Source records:

- - -

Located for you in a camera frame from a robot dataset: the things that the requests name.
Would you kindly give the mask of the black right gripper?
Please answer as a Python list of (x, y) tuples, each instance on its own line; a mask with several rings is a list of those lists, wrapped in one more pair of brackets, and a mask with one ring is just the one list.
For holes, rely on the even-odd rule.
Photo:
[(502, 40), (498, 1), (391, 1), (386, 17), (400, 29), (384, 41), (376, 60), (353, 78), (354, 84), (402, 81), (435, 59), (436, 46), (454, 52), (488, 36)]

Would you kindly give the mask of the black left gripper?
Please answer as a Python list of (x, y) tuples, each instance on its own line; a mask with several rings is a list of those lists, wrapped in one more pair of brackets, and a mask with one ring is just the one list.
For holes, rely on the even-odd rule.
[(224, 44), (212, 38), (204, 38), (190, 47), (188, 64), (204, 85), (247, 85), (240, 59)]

- - -

Return every line in the records that includes the string "black".

* [ANSWER]
Would you kindly give the mask of the black right gripper?
Would you kindly give the mask of the black left gripper?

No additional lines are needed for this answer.